Komunikasikan masalah kesehatan dengan mudah
Keriput pertama pada wajah wanita kaukasia muncul pada usia 30-an, sedangkan keriput orang Asia muncul pada usia 40-an. Benarkah perbedaan ras memengaruhi tingkat penuaan kulit?
Hasil studi keterkaitan kelompok ras manusia dengan tingkat penuaan yang dilansir produsen kosmetik, masih ditelisik lebih mendalam.
Sebab sejauh ini, hal yang paling memengaruhi penuaan adalah melanin.
Produksi melanin ditentukan oleh MSH, suatu hormon untuk menstimulasi melanosit untuk menghasilkan melanin.

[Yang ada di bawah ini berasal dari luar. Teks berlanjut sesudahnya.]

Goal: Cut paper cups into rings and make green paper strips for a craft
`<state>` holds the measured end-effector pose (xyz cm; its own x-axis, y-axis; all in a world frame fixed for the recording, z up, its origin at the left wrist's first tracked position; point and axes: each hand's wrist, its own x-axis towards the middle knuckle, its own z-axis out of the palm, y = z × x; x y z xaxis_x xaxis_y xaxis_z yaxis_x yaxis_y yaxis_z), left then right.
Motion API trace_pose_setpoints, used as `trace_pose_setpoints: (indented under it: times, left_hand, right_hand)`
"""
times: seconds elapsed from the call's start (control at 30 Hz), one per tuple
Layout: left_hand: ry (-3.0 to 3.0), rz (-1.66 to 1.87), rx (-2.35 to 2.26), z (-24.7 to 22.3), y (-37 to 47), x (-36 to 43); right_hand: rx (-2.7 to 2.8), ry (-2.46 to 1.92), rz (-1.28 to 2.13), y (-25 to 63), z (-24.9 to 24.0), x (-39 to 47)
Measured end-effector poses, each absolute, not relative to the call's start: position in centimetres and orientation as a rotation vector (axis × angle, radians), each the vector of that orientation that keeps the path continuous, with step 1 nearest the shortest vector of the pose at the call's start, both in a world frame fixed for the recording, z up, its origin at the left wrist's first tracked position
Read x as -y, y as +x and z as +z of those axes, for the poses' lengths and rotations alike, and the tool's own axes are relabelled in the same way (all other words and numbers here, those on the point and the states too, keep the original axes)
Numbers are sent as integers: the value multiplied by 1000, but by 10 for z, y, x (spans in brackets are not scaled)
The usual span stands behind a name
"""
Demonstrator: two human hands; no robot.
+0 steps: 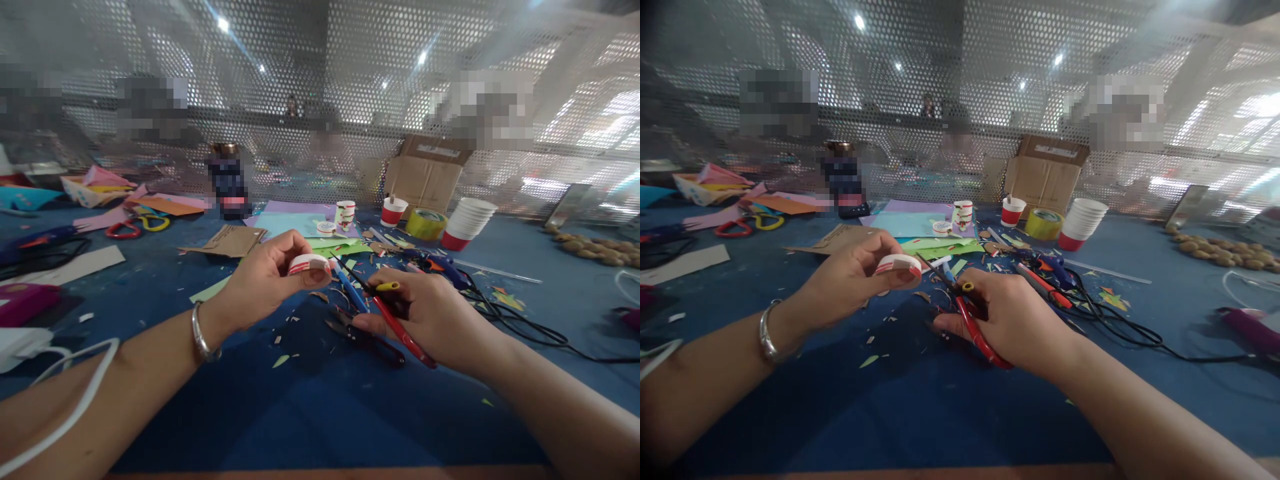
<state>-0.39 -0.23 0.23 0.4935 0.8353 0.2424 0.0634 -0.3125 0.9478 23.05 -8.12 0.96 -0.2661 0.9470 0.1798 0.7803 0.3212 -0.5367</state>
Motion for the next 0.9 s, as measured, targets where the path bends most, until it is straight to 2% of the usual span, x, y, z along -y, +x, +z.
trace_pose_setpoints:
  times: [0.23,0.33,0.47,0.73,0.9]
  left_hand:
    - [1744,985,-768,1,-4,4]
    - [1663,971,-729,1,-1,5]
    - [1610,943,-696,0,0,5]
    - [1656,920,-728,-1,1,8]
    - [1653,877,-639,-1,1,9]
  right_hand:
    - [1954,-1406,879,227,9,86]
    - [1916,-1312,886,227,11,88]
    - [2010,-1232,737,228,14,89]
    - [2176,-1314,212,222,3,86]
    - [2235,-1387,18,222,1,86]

MSH ini meningkatkan perbaikan DNA sehingga DNA tidak cepat rusak dan penuaan bisa ditunda.
Pada orang Asia, MSH lebih aktif dan melanin lebih banyak sehingga orang Asia lebih lambat menua.

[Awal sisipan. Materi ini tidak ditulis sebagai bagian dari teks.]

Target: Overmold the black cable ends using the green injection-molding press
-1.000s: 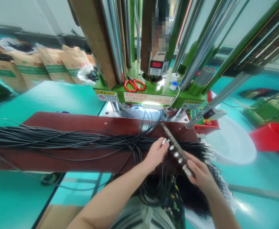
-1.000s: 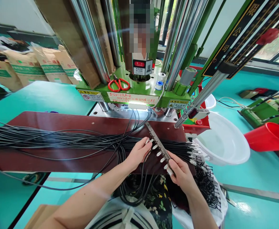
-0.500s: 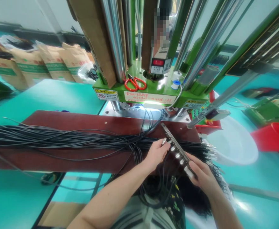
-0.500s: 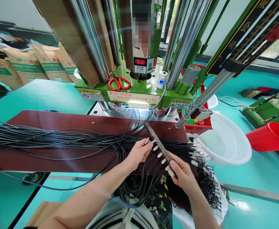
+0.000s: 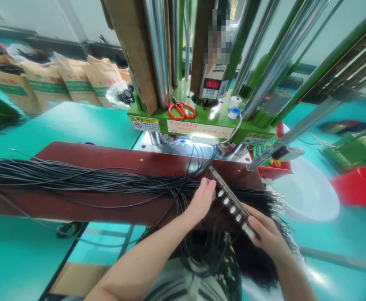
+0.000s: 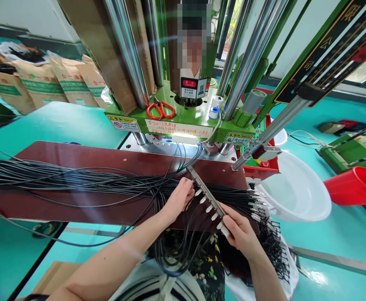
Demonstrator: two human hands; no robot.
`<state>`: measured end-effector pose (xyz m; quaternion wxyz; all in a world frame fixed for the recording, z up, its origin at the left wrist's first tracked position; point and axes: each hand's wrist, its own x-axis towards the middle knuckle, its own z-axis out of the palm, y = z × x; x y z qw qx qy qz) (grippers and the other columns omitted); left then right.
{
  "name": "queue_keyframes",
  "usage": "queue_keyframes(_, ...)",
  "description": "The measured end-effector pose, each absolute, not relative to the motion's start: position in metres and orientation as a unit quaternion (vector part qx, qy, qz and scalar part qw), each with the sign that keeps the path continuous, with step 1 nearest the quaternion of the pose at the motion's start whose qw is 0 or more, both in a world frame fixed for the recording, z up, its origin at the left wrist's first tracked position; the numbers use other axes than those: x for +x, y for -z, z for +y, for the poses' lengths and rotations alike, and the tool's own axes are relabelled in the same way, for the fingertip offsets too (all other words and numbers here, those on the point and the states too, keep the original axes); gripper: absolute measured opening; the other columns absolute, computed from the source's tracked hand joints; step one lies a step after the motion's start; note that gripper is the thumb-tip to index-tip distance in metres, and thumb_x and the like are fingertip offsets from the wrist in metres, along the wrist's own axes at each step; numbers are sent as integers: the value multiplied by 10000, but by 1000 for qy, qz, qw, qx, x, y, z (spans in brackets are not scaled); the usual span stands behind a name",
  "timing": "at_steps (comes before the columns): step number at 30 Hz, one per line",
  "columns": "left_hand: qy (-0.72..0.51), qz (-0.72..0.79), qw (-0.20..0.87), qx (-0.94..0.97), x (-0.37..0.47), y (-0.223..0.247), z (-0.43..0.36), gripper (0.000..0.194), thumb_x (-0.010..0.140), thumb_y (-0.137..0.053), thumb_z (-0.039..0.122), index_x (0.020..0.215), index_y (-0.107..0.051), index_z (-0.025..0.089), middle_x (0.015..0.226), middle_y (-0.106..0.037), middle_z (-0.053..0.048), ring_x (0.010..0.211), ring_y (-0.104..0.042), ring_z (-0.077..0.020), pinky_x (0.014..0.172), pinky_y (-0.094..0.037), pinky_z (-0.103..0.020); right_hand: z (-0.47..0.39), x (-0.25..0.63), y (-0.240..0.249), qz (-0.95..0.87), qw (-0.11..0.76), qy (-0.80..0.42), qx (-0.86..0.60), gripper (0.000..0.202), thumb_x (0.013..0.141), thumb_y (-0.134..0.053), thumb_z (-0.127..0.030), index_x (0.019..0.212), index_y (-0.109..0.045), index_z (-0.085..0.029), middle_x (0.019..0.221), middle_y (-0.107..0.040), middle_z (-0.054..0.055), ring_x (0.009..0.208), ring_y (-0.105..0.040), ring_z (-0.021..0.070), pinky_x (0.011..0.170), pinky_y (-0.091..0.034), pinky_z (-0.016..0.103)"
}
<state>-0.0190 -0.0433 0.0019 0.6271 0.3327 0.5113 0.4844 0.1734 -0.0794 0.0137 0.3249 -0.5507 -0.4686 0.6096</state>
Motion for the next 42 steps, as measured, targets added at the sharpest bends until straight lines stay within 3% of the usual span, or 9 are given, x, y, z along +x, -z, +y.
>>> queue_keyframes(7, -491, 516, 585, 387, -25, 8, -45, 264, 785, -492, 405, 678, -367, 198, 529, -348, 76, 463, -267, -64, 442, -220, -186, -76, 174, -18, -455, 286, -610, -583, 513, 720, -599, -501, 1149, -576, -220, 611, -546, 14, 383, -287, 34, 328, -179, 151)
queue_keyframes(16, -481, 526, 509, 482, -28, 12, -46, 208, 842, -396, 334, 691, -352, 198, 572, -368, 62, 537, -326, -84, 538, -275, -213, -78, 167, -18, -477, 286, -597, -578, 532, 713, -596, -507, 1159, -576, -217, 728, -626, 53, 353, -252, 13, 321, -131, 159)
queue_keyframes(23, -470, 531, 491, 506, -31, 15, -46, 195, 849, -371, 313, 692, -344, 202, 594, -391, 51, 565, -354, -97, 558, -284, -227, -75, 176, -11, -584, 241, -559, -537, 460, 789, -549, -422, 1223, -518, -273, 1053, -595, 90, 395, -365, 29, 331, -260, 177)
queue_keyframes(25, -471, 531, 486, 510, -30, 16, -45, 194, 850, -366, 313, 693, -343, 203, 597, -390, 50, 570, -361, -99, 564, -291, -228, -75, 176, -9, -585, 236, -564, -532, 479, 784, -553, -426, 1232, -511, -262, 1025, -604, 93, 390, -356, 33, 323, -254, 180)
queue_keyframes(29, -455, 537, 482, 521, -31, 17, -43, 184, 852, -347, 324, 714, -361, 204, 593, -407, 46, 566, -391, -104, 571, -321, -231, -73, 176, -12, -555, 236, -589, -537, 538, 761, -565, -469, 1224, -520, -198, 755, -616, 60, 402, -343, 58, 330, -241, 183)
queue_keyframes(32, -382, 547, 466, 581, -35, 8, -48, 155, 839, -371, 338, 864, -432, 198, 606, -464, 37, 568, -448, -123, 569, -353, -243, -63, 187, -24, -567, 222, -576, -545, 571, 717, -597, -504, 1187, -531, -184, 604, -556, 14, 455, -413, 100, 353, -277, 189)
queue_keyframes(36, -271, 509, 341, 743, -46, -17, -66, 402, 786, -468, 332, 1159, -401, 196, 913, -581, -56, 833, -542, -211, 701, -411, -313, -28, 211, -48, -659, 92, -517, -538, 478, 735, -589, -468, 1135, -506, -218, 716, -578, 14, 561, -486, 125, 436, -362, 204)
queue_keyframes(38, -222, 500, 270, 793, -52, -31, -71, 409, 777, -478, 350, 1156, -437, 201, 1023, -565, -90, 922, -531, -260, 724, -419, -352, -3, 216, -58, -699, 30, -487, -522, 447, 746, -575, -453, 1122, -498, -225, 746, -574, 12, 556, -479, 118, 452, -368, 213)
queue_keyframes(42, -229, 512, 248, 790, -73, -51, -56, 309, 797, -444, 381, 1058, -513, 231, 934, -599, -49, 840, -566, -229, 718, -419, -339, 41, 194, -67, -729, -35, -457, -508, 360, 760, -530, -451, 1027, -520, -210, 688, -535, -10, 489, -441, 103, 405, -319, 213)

Disebutkan juga orang kaukasoid dan Asia memiliki struktur kulit yang berbeda. Dermis (lapisan kulit dalam) pada orang Asia lebih padat dan tebal dari orang kaukasoid karena memiliki kolagen yang lebih banyak sehingga keriput tidak cepat muncul. Selain itu, orang Asia timur juga memiliki kulit yang lebih lembab.
Perbedaan struktur wajah juga menyebabkan beberapa etnis lebih awet muda. Orang Asia timur yang terkenal paling awet muda memiliki kontur wajah yang kurang menonjol sehingga terkesan lebih awet muda.

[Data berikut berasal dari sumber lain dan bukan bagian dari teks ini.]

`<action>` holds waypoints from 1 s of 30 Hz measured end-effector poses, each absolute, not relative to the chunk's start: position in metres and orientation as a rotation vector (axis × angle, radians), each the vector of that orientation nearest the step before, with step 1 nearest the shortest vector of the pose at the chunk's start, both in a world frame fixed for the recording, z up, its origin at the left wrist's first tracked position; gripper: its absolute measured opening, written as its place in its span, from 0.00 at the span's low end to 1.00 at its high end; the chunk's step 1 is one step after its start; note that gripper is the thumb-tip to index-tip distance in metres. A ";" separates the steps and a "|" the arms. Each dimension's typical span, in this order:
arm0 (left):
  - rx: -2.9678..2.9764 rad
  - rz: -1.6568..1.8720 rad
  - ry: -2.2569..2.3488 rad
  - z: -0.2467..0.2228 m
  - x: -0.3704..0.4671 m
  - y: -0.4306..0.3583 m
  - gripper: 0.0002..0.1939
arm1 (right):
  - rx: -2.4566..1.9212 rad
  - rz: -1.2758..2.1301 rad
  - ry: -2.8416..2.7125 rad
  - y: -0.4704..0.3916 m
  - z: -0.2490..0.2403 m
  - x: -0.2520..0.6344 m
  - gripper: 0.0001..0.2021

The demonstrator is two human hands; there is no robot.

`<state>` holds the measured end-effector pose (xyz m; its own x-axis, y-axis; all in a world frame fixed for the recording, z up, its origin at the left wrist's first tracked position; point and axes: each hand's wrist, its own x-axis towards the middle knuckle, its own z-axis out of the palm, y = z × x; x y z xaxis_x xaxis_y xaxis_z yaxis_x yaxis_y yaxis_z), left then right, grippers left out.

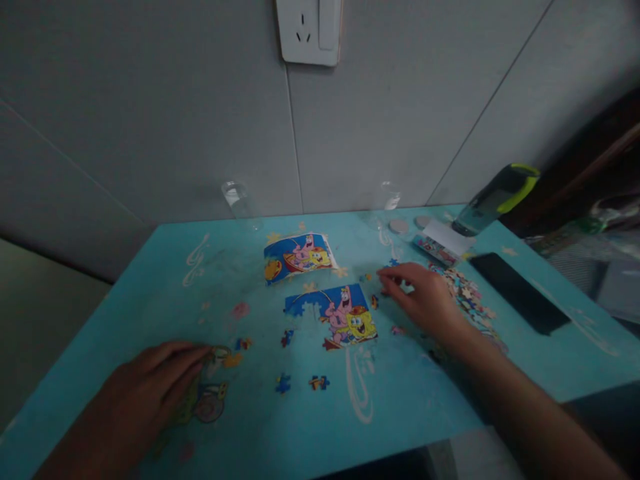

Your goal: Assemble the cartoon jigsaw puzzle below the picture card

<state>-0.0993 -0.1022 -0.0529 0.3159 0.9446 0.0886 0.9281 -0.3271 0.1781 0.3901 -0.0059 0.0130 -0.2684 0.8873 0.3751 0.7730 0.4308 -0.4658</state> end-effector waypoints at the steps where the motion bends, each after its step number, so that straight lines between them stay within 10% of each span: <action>1: 2.479 0.262 1.751 -0.049 -0.094 -0.101 0.20 | -1.498 0.181 -2.090 0.000 0.010 0.398 0.11; 16: 2.540 0.411 1.673 -0.021 -0.040 -0.091 0.18 | -1.856 0.143 -2.122 0.030 -0.020 0.428 0.16; 30: 2.869 0.436 1.280 -0.006 0.044 -0.011 0.11 | -1.609 0.905 -1.805 -0.008 0.016 0.358 0.15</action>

Pengaruh lainnya adalah faktor makanan dan lingkungan. Orang Asia memiliki diet yang lebih seimbang daripada orang kaukasoid. Sehingga kerusakan sel lebih lambat terjadi. Penuaan pun juga bisa ditunda.
Studi ini memberi gambaran konsep hubungan ras dengan kesehatan manusia tidak baku tapi terus berkembang, seiring perkembangan ilmu pengetahuan dan kesadaran sosial. Pemahaman yang komprehensif tentang keragaman manusia harus mempertimbangkan berbagai faktor yang terlibat.
Ras Manusia
Sebagian diantara kita mungkin masih memiliki pertanyaan apa yang dimaksud ras, juga kaitan ras dengan kesehatan manusia.
Berikut sekelumit paparannya. Manusia di berbagai belahan dunia memiliki beragam latar belakang baik suku, agama, hingga ras.
Kata ras berasal dari Latin Radix yang berarti asal. Istilah “ras” pertama kali muncul pada abad ke-18,
Seorang ahli, Macionis menjelaskan bahwa ras adalah kumpulan manusia yang memiliki ciri-ciri biologi yang diwariskan, dan dapat dibedakan secara jelas dalam masyarakat.
Menurut Macionis, manusia pernah dibedakan berdasarkan kategori kaukasoid, mongoloid, negroid, dan australoid berdasarkan perbedaan fisik seperti warna kulit, warna rambut, dan bentuk tubuh.
Sementara menurut Kamus Besar Bahasa Indonesia (KBBI), ras adalah golongan bangsa berdasarkan ciri-ciri fisik.
Ras adalah sebuah sistem klasifikasi yang dipakai untuk mengkategorikan manusia ke dalam populasi atau kelompok besar dan berbeda dengan ciri tenotipe, asal-usul geografis, fisik dan suku yang diwarisi.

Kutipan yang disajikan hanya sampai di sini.